At our AI-focused Transform 2020 event, taking place July 15-17 entirely online, VentureBeat will recognize and award emergent, compelling, and influential work through our second annual VB AI Innovation Awards. Drawn from our daily editorial coverage and the expertise of our nominating committee members, these awards give us a chance to shine a light on the people and companies making an impact in AI.
Here are the nominees in each of the five categories — NLP/NLU Innovation, Business Application Innovation, Computer Vision Innovation, AI for Good, and Startup Spotlight.
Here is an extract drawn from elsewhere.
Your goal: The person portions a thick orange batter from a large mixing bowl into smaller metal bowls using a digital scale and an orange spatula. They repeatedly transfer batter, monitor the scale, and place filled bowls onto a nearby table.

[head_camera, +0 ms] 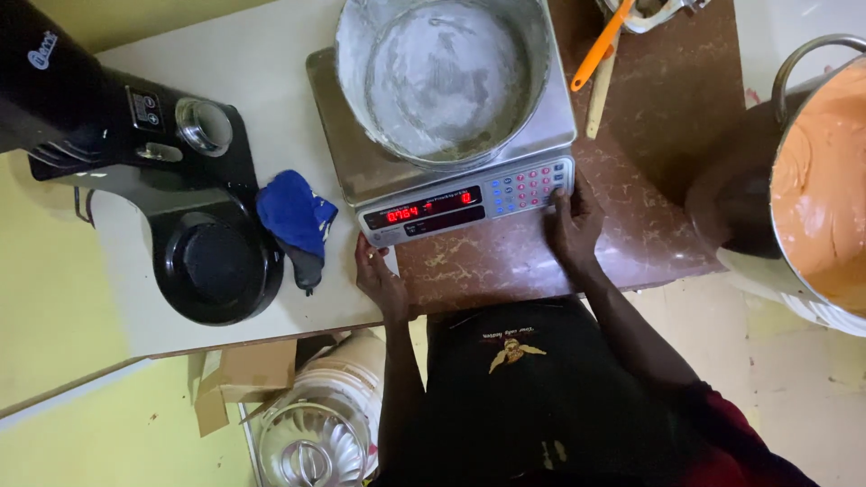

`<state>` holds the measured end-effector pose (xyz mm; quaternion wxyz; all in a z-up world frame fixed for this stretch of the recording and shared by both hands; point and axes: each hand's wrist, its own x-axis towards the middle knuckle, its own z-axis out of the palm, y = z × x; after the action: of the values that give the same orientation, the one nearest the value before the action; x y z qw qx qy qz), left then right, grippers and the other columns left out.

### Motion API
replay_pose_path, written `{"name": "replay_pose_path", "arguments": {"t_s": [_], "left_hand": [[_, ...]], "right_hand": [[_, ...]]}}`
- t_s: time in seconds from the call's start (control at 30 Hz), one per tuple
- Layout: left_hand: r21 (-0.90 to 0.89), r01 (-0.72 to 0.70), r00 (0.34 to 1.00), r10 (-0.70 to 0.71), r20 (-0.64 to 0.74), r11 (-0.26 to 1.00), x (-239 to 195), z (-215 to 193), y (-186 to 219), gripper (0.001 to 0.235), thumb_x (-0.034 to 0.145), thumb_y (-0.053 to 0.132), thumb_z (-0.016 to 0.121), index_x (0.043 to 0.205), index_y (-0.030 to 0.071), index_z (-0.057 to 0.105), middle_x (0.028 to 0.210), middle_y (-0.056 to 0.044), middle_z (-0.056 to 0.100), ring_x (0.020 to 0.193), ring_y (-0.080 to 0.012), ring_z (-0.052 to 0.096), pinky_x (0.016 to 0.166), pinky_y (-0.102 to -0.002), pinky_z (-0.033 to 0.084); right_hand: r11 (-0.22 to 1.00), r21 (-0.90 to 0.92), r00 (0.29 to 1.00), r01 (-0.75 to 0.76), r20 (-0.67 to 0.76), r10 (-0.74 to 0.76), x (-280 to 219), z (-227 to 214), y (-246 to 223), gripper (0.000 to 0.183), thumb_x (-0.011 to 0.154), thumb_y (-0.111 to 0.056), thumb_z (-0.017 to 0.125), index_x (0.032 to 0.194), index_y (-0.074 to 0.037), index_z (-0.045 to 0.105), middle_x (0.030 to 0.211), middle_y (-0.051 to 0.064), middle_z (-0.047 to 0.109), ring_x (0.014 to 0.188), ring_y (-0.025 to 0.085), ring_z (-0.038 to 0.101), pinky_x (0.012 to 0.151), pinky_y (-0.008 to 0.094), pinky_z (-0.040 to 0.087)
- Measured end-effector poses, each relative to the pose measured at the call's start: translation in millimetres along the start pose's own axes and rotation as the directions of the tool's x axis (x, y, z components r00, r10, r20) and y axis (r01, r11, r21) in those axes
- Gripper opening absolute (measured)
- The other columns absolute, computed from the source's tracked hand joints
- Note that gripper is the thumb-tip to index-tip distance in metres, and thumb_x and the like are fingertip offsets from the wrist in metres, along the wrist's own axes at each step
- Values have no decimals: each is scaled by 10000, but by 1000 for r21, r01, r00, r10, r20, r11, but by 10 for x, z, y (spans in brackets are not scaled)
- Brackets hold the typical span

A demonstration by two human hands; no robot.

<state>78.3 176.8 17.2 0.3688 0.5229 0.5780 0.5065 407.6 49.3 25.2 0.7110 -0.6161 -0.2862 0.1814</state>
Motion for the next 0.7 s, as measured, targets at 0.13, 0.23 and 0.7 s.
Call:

Natural Language Processing/Understanding Innovation
A senior principal scientist at Amazon Research and faculty member at the University of California, Santa Cruz, Dr. Hakkani-Tur currently works on solving natural dialogue for Amazon’s Alexa AI. She has researched and worked on natural language processing, conversational AI, and more for over two decades, including stints at Google and Microsoft. She holds dozens of patents and has written or co-authored more than 200 papers in the area of natural language and speech processing. Recent work includes improving task-oriented dialogue systems, increasing the usefulness of open-domain dialogue responses, and repurposing existing data sets for dialogue state tracking for natural language generation (NLG).
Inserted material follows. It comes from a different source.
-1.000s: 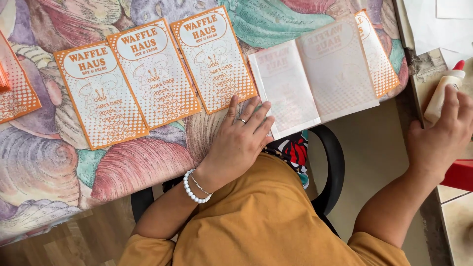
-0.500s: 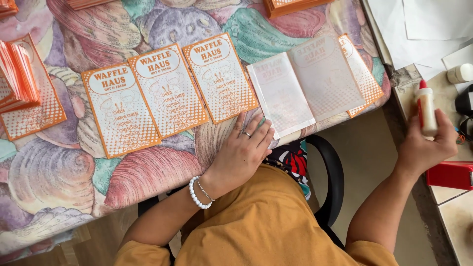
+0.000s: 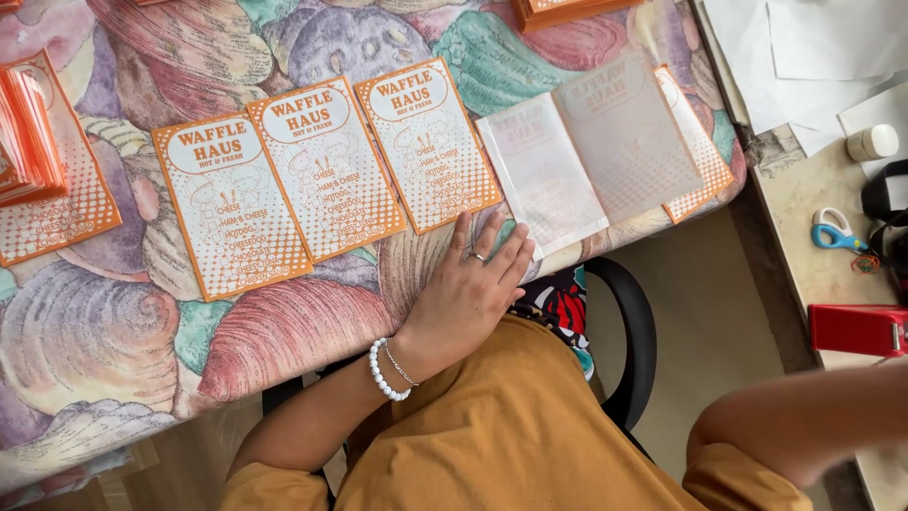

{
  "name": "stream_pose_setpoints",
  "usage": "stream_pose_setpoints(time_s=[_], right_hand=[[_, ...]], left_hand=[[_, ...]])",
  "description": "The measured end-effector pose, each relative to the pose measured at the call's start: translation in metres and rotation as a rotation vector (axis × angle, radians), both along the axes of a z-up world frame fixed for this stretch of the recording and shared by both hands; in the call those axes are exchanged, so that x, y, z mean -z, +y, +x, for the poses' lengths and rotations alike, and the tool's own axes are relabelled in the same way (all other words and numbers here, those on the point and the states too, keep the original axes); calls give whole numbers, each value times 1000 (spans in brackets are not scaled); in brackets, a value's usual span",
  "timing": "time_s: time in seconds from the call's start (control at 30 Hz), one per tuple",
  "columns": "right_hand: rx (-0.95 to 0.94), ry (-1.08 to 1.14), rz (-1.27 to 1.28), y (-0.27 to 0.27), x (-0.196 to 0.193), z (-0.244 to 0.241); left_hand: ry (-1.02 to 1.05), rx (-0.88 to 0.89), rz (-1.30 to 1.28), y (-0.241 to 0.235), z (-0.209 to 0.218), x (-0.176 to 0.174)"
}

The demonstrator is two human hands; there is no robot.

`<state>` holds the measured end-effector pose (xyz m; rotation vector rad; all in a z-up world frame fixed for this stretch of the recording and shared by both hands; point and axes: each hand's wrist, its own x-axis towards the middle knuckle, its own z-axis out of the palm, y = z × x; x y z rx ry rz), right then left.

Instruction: Applying glue to paper templates and folding them to assemble bags.

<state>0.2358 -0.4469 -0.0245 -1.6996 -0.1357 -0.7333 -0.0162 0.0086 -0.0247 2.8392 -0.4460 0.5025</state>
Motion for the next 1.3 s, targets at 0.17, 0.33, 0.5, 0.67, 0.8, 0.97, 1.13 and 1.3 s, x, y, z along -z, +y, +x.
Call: stream_pose_setpoints(time_s=[0.17,0.33,0.5,0.67,0.8,0.97,1.13,1.3], right_hand=[[-295,-204,37,164,-21,-91],[-373,181,-88,241,-27,-144],[-428,17,-192,267,-24,-156],[-340,-43,-290,254,-11,-145],[-294,-107,-288,252,-16,-141],[-342,-90,-320,260,-14,-156],[-252,-137,-318,252,-16,-136],[-287,-150,-309,259,-18,-142]], left_hand=[[58,-37,106,4,-1,-16],[52,-22,92,2,-2,-12],[49,-30,121,3,-3,-13],[39,-40,136,3,-3,-15],[40,-29,146,4,-4,-17],[67,-34,180,4,-3,-20],[65,-39,163,4,-2,-20],[48,-46,165,4,-3,-20]])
BenevolentAI’s mission is to use AI and machine learning to improve drug discovery and development. The amount of available data is overwhelming, and despite a steady stream of new research, too many pharmaceutical experiments fail today. BenevolentAI helps by accelerating the indexing and retrieval of medical papers and clinical trial reports about new treatments for diseases that don’t have cures. Fact-based decision-making is essential everywhere, but for the pharmaceutical industry, the facts just need to be harvested in a synthetic, relevant, and efficient way.
Research continues to uncover bias in AI models. StereoSet is a data set designed to measure discriminatory behaviors like racism and sexism in language models. Researchers Moin Nadeem, Anna Bethke, and Siva Reddy built StereoSet and have made it available to anyone who makes language models. The teams maintains a leaderboard to show how models like BERT and GPT-2 measure up.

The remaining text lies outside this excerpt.